Smart speakers have ushered the rise of the Internet of Things by making it easier to justify smart gadgets that seem simpler to use than their older counterparts. But, there's little in the way of a conversation about what data these useful little helpers are tracking, let alone who they're sending it to, as we add them into our homes.

I wholeheartedly installed a Nest thermostat, Philips Hue lights, a Samsung Smart TV and even a internet-connected Neato robot vacuum cleaner. They seem innocent enough, and fairly useful, but I often find myself wondering who they're sending data to, or what they might know about me. If you track how often they call home, like I did, it often numbers in the thousands of times a day. 

If Philips wanted to know when I get up in the night and go to the bathroom, and how often I turn on or off the lights, I guess they now know. 

That information seems harmless enough, but there's plenty of things that can be inferred from it, if they want to know more: they now know I'm often going to bed way too late, getting up late, that I forget to turn off my lights, and prefer the house extra hot, thanks to the hidden, embedded temperature sensor inside some of their products.

That's actually pretty useful data for an advertising company. If you want to target your fancy coffee thing in the morning to sleepy users, that's the data you need to get there. Nest would likely give you the same, but I'm not sure about the Neato vacuum (though, I suppose a map of my entire house would be useful). 


Even at its most basic level, these devices can help tell someone when I'm home and when I'm not, which has been a difficult nut to crack in advertising historically. Do consumers understand, or know, that manufacturers are likely monitoring these data points? Do they know they might be shared with others?

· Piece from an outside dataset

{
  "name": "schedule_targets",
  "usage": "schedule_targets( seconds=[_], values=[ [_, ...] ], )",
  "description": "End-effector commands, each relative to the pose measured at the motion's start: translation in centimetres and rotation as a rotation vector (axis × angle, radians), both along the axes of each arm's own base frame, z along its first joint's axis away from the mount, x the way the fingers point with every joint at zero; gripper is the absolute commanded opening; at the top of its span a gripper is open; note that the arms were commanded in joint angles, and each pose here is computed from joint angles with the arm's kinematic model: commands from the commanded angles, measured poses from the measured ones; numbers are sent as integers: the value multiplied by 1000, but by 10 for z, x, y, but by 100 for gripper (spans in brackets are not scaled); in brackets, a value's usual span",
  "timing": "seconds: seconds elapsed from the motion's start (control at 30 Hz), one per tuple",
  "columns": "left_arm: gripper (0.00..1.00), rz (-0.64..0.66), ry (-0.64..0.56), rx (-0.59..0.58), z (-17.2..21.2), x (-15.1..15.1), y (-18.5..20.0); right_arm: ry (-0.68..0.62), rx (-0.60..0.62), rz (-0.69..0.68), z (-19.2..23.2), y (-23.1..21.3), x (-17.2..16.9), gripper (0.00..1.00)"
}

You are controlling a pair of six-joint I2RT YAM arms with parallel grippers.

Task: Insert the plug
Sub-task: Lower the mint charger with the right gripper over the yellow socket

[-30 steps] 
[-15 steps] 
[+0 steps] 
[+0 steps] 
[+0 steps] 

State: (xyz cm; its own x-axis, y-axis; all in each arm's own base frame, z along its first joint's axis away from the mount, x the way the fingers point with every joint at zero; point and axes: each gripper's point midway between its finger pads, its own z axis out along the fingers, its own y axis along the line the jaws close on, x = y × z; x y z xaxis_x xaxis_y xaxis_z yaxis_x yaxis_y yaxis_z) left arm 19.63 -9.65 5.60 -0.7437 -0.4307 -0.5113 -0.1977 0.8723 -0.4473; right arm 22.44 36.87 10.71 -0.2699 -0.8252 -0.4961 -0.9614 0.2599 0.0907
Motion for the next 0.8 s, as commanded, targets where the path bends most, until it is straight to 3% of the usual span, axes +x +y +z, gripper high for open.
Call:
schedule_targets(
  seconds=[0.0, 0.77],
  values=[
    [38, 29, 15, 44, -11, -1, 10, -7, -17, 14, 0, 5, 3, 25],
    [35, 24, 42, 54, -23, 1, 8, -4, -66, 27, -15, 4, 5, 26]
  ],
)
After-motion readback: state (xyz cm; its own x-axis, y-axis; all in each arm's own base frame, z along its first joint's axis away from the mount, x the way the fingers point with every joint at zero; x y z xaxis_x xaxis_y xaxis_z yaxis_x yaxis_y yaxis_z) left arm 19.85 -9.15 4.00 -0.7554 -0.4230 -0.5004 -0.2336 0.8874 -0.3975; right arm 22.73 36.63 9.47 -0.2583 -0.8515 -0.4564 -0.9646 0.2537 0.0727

Are these devices designed to be useful at al The answer: almost certainly not, and there's no motivation to educate them, either.

There's also the related companies in this mix, too: Google and Amazon both get a near-constant stream of updates from your smart products once their connected, even if you don't drive them via the company's assistant all the time. Home needs to know whether or not you turned on or off your light, so it doesn't set it incorrectly, but it's conveniently useful for understanding your habits as well.

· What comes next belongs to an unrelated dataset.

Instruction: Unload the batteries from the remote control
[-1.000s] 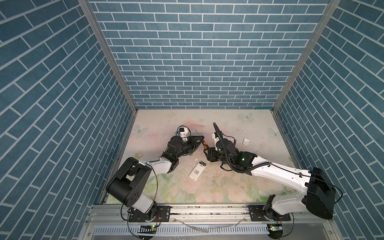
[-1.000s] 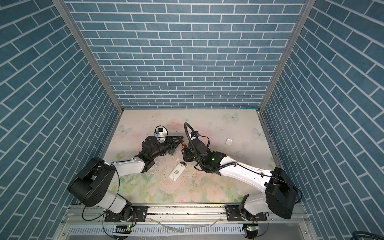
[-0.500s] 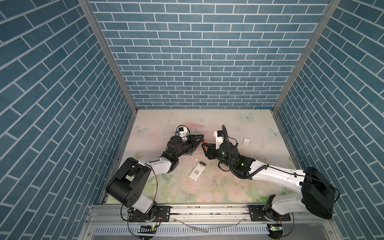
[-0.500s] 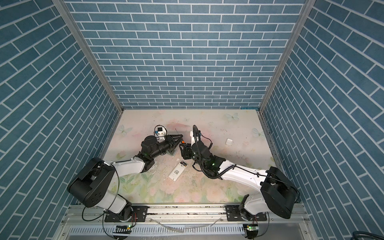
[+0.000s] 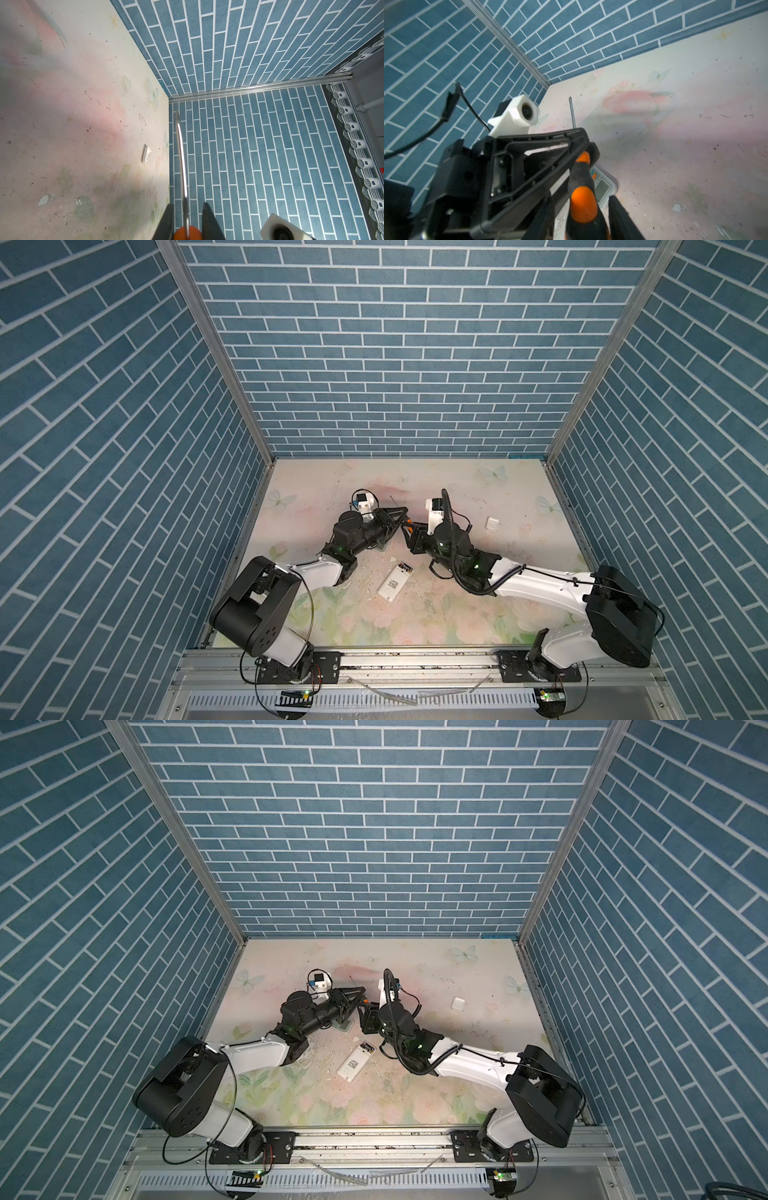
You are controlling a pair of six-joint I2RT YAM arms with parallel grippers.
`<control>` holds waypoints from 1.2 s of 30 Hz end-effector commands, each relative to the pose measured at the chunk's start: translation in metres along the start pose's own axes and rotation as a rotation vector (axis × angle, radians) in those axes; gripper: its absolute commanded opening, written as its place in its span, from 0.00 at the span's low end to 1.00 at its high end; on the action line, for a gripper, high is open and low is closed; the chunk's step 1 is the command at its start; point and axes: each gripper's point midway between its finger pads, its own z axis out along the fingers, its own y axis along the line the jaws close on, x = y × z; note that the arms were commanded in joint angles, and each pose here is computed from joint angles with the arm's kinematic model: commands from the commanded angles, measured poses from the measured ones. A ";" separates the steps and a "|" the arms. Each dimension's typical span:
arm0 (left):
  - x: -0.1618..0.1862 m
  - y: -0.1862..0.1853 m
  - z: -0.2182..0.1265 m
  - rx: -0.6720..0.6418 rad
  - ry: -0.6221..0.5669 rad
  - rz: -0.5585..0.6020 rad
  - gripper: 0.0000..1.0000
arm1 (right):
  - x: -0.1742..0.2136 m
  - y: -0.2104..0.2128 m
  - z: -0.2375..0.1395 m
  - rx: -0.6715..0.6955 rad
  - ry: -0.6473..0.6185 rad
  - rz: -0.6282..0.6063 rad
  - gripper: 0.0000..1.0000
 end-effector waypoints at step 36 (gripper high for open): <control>0.001 -0.012 -0.010 0.045 -0.006 0.025 0.00 | 0.007 -0.021 0.016 0.014 -0.114 0.177 0.00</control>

These aren't inherently bad things, and while I personally trust Google to keep that data separate from the bog of advertising, there's a huge glaring question mark in this space: who will step up and be transparent about what it's doing with all that information? As Amazon acquires Eero, and Google builds Wifi, along with all of their other products, they're poised to own the smart home by default. Will they help users understand what's going on?

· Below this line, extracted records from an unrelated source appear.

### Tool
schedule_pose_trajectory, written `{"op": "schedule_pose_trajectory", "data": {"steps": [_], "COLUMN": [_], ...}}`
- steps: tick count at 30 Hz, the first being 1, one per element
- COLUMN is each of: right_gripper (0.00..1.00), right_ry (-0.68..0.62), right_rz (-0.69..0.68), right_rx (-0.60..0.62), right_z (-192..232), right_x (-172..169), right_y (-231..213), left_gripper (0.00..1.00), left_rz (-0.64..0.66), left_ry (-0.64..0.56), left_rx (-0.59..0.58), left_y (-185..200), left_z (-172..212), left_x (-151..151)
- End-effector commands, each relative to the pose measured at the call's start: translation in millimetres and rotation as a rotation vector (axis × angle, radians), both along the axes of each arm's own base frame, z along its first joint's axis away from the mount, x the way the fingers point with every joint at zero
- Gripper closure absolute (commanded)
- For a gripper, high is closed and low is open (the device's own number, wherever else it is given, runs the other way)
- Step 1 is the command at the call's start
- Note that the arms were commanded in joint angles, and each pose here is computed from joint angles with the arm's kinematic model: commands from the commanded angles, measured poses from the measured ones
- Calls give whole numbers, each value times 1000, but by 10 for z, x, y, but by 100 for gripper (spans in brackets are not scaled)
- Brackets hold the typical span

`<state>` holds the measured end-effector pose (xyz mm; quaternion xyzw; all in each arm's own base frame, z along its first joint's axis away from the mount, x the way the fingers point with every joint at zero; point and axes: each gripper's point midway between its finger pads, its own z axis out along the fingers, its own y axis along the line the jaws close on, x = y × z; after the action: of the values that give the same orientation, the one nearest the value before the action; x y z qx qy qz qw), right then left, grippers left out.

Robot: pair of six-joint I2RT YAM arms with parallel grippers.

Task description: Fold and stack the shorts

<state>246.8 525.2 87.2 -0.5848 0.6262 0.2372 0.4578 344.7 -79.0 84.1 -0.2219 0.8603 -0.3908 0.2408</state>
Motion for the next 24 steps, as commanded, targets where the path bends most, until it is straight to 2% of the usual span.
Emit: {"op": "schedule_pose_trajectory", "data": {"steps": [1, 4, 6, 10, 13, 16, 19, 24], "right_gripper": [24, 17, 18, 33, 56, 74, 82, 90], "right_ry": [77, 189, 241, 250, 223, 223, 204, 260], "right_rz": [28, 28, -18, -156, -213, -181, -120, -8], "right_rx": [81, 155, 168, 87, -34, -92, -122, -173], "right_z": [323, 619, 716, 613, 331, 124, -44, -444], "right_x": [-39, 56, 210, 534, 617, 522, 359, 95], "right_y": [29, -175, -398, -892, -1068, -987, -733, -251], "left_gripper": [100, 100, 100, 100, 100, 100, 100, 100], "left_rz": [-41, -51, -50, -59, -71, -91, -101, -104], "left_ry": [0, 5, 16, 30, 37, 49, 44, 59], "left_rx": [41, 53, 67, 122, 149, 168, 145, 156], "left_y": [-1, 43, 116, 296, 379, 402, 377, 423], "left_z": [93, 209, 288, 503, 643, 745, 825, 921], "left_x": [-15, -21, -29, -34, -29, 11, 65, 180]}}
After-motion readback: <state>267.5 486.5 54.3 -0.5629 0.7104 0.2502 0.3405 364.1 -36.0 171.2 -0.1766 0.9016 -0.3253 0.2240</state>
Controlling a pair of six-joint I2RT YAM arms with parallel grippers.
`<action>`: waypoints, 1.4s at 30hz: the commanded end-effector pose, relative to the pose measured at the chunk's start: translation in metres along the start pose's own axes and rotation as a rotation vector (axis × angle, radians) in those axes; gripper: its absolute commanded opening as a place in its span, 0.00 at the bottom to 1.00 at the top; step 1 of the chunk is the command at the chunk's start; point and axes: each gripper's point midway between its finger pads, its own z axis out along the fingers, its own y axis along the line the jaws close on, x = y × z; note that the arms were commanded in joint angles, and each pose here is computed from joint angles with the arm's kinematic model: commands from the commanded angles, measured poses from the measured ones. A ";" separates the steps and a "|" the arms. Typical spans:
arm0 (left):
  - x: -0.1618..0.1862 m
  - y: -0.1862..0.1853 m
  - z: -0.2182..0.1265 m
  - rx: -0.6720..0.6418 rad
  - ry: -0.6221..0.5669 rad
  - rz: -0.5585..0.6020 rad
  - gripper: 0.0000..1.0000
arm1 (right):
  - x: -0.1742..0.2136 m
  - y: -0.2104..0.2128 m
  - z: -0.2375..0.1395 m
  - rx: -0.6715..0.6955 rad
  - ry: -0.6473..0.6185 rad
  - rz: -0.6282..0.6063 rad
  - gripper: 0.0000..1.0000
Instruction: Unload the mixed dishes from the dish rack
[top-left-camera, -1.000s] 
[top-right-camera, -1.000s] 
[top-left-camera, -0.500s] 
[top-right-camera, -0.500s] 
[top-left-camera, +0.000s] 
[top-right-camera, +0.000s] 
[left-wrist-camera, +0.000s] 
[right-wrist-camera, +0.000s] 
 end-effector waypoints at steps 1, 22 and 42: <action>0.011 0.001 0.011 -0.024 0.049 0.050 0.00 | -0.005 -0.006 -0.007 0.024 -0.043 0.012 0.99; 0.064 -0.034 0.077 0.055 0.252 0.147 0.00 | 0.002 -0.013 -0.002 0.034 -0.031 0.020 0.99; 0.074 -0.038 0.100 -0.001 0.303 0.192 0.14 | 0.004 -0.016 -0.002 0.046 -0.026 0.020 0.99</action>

I'd hazard a guess that the answer is simple: it'll stay about as opaque as it needs to, because it's in the interests of Google and Amazon to do so. HomeKit might be the only 'privacy' minded standard, but it's too complex for consumers to understand, and it seems Apple is playing the smart home game on such a small scale comparatively that it's hard to see it making an impact without more focus and marketing.

As a result, what your smart home does, and who it tells about it, will remain a partial secret. But doing so is a risk; as we saw with the Facebook privacy scandal, users simply had no idea that simple personal data could be weaponized in such a powerful fashion, and the smart home will be the same. Data, it seems, is the new oil: a differentiator, but a huge, unknown hazard, that could spill over and cause a mess.

Smart products aren't going away, and if history of smart TVs shows us anything, it's going to get increasingly difficult to buy simple devices without internet. If there's any time to step up and say: we won't share your data, or if they do, here's what it is, now is the moment. Google or Amazon could win over thousands of customers by owning the conversation, rather than letting it languish.

Or, they could suck up as much data as they can, and solve that later.